Musiker Markus Rindt bekommt Dresdner Kästner-Preis

Dresden (dpa/sn) - Der mit 10 000 Euro dotierte Erich-Kästner-Preis des Dresdner Presseclubs geht in diesem Jahr an den Mitbegründer und Intendanten der Dresdner Sinfoniker, Markus Rindt. Damit werde dessen vielfältiges Engagement gegen Nationalismus, Fanatismus und Abschottung sowie sein Einsatz für bessere Verständigung der Völker geehrt, teilte der Presseclub am Freitag mit. Mit dem Konzert und Kunst-Happening entlang der 3200 Kilometer langen Grenze zwischen Mexiko und den USA habe das Orchester zuletzt Anfang Juni «ein deutliches Signal für Toleranz, Humanität und Völkerverständigung gesetzt, ganz im Sinne des Erich-Kästner-Preises».

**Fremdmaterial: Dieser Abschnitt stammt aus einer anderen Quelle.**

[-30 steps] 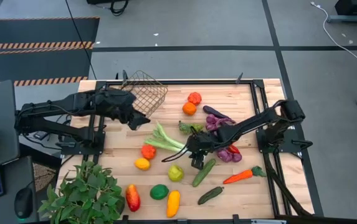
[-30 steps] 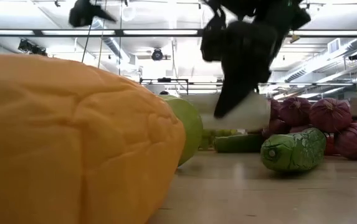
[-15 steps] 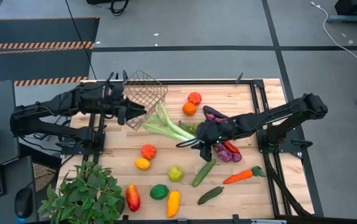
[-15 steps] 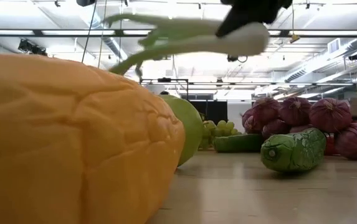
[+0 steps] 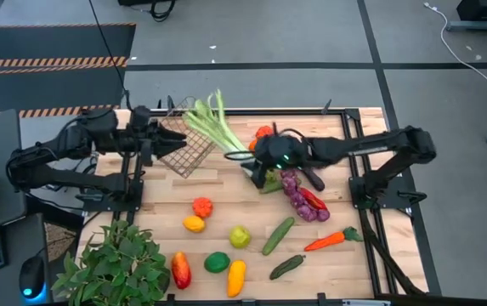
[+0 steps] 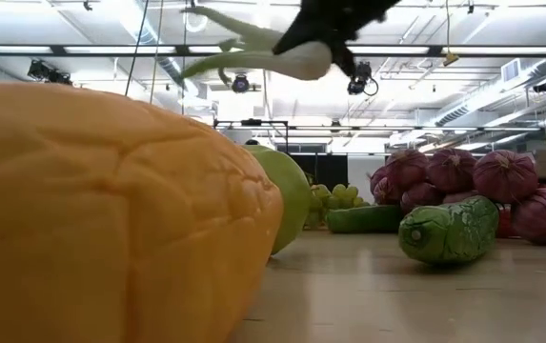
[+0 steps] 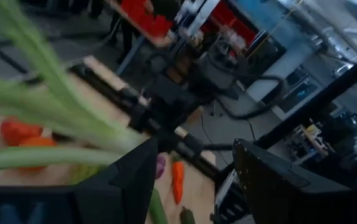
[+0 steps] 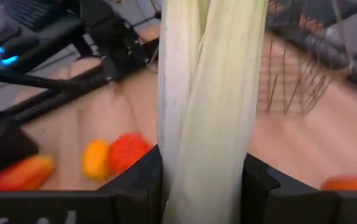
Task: Build produce basket
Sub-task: Put the celery into the wire basket
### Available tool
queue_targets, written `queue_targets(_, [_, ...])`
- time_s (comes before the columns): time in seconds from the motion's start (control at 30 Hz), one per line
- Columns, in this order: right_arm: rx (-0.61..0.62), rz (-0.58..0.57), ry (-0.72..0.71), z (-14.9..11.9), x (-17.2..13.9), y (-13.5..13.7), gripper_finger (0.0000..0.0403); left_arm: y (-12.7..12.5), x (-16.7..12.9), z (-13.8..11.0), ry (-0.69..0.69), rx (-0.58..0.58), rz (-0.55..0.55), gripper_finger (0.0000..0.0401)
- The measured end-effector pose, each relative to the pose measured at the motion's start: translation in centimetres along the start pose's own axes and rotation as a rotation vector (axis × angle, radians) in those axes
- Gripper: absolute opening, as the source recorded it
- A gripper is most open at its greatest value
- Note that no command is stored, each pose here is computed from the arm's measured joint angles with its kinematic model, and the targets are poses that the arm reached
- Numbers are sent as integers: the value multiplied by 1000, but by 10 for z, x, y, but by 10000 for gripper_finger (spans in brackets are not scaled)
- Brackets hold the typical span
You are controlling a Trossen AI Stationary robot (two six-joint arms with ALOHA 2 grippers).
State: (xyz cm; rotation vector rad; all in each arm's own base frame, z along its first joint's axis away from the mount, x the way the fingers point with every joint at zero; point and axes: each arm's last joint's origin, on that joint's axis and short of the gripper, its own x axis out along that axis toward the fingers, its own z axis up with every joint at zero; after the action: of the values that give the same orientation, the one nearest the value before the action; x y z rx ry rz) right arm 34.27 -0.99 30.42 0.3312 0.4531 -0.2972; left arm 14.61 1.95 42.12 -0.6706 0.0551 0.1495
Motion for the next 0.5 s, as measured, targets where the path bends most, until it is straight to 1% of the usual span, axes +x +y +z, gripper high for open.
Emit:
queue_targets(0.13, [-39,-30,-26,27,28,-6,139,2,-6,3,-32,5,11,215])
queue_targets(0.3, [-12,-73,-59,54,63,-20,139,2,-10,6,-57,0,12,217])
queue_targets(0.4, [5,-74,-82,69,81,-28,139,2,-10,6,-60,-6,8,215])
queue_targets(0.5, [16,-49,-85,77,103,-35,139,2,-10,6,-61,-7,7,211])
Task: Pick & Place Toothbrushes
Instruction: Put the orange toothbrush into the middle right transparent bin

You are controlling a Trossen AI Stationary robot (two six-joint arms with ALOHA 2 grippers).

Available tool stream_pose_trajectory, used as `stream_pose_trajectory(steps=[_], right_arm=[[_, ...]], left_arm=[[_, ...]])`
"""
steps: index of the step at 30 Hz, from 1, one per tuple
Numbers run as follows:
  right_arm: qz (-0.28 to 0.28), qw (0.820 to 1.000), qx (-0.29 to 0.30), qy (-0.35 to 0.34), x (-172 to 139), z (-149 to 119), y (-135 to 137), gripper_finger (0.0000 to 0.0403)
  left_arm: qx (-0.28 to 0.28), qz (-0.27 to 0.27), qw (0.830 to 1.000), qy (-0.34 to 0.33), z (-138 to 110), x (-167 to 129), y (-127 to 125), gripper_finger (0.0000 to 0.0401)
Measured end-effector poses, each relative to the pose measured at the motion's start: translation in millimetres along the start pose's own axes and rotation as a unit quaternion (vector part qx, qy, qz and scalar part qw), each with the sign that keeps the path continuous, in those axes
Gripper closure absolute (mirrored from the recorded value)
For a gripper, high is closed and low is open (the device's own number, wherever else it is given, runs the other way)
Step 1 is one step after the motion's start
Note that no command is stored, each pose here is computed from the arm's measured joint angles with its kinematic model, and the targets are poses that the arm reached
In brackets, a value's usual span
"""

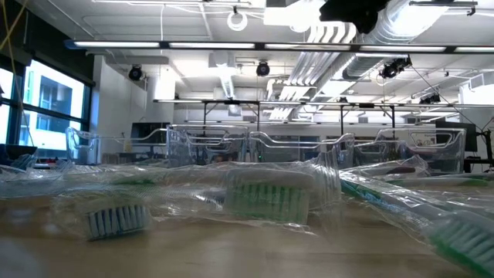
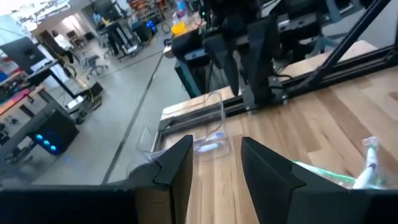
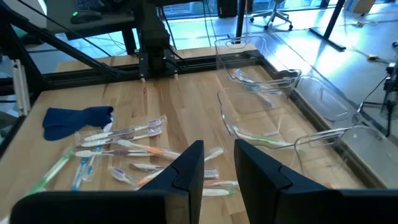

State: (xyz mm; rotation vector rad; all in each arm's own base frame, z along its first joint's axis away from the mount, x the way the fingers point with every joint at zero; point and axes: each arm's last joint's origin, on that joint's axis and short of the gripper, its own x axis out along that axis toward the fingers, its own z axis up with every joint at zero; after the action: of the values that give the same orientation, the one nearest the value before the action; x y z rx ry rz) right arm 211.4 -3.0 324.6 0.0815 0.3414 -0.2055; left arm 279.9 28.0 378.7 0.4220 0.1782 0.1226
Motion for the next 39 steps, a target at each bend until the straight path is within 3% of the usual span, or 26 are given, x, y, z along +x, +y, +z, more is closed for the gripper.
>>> stream_pose_trajectory(steps=[13,20,26,31,39], right_arm=[[0.053,0.998,0.025,0.004,-0.2,0.4,3.2,0.0321],[0.076,0.995,0.071,0.01,-0.4,0.5,4.5,0.0321],[0.088,0.993,0.077,-0.021,-1.0,6.6,7.1,0.0321],[0.102,0.989,0.079,-0.072,-2.4,16.5,8.5,0.0321],[0.124,0.987,0.076,-0.072,2.2,16.7,10.8,0.0321]], left_arm=[[0.062,-0.055,0.995,-0.058,26.6,-27.0,-29.0,0.0269],[0.07,-0.079,0.991,-0.079,34.9,-34.5,-42.7,0.0269],[0.071,-0.094,0.989,-0.091,39.2,-37.3,-51.1,0.0269],[0.072,-0.097,0.989,-0.091,39.3,-37.7,-52.5,0.0269],[0.078,-0.11,0.989,-0.061,33.4,-37.3,-54.4,0.0269]])
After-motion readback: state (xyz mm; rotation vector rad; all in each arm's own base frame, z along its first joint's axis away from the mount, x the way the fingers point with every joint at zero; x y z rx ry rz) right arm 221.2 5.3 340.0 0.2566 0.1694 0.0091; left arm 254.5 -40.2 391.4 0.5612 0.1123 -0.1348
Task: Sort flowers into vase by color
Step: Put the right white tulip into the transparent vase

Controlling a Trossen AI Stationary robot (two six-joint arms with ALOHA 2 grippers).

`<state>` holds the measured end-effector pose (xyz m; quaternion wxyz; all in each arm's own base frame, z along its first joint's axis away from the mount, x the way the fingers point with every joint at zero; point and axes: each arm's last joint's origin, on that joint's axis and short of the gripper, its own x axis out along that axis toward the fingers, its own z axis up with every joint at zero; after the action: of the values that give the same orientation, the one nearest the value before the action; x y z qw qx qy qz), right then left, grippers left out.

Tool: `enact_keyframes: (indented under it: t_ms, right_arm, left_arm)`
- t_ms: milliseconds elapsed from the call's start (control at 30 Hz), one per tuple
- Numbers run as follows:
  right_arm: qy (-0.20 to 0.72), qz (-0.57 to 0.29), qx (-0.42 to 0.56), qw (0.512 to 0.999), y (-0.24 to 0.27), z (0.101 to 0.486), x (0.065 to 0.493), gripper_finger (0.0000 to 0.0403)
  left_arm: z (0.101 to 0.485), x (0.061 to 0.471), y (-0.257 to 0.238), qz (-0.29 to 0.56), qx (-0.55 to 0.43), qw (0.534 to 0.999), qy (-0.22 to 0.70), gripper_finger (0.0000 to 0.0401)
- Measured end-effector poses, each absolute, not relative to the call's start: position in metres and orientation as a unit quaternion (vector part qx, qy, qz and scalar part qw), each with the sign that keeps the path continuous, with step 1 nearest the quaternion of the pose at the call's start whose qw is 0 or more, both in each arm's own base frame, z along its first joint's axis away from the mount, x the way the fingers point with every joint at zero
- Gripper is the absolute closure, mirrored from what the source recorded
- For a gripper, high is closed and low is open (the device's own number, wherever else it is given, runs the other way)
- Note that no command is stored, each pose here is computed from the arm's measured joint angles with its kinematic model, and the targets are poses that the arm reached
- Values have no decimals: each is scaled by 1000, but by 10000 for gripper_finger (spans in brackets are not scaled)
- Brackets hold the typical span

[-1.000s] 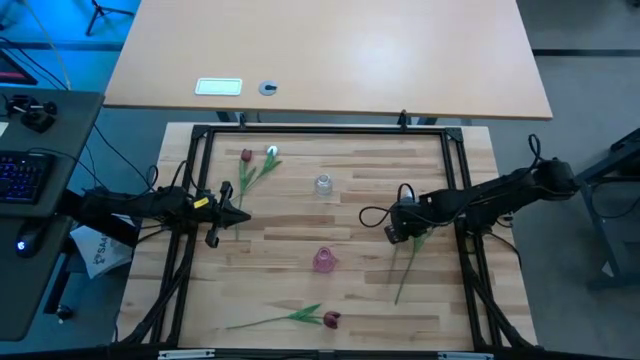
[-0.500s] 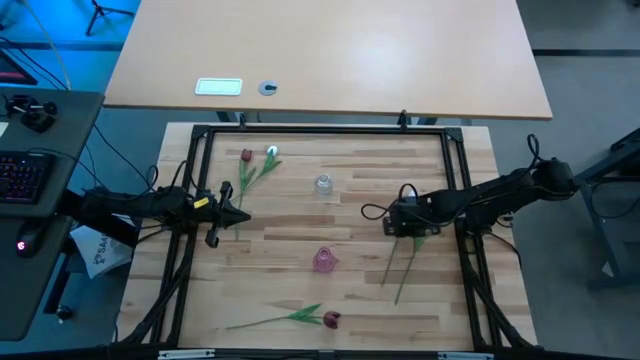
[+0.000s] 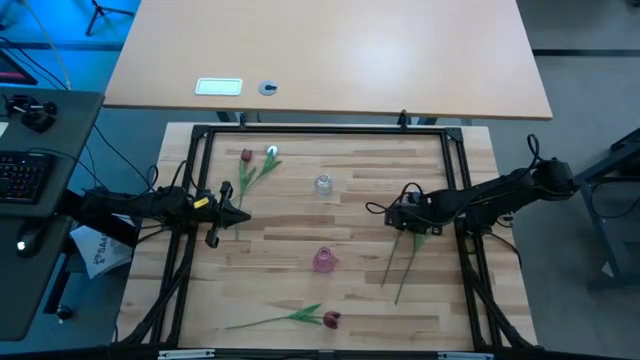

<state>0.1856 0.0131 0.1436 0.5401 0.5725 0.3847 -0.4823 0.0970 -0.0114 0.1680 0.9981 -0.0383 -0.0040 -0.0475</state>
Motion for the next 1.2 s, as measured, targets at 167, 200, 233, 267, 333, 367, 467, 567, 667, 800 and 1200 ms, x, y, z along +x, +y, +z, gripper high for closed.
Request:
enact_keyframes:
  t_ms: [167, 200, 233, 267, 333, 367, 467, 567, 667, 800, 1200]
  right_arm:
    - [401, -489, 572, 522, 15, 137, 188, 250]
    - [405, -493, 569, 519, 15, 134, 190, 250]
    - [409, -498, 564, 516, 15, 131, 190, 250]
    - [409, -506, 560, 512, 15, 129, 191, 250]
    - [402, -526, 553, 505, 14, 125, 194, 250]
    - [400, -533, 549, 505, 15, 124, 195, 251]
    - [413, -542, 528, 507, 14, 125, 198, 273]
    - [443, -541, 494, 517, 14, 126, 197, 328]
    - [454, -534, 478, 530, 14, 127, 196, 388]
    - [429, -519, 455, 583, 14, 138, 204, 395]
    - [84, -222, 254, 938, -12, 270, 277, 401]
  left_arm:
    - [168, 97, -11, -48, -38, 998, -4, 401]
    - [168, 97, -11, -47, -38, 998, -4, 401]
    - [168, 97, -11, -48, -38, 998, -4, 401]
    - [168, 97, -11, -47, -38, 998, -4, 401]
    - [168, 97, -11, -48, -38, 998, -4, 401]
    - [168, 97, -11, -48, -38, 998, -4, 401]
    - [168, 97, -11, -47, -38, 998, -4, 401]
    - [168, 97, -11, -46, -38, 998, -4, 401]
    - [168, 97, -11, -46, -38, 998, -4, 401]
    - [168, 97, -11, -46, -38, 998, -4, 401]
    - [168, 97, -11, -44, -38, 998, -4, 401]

Der Musiker Rindt ist der 23. Träger der Auszeichnung, die ihm im Herbst auf Schloss Albrechtsberg verliehen wird. Zu den bisherigen Preisträgern gehören unter anderen der langjährige Vorsitzende des Zentralrats der Juden, Ignatz Bubis (1927-1999), der frühere Bundespräsident Richard von Weizsäcker (1920-2015) und Ex-Bundesaußenminister Hans-Dietrich Genscher (1927-2016) sowie der Gründer der Hilfsorganisation Cap Anamur, Rupert Neudeck (1939-2016).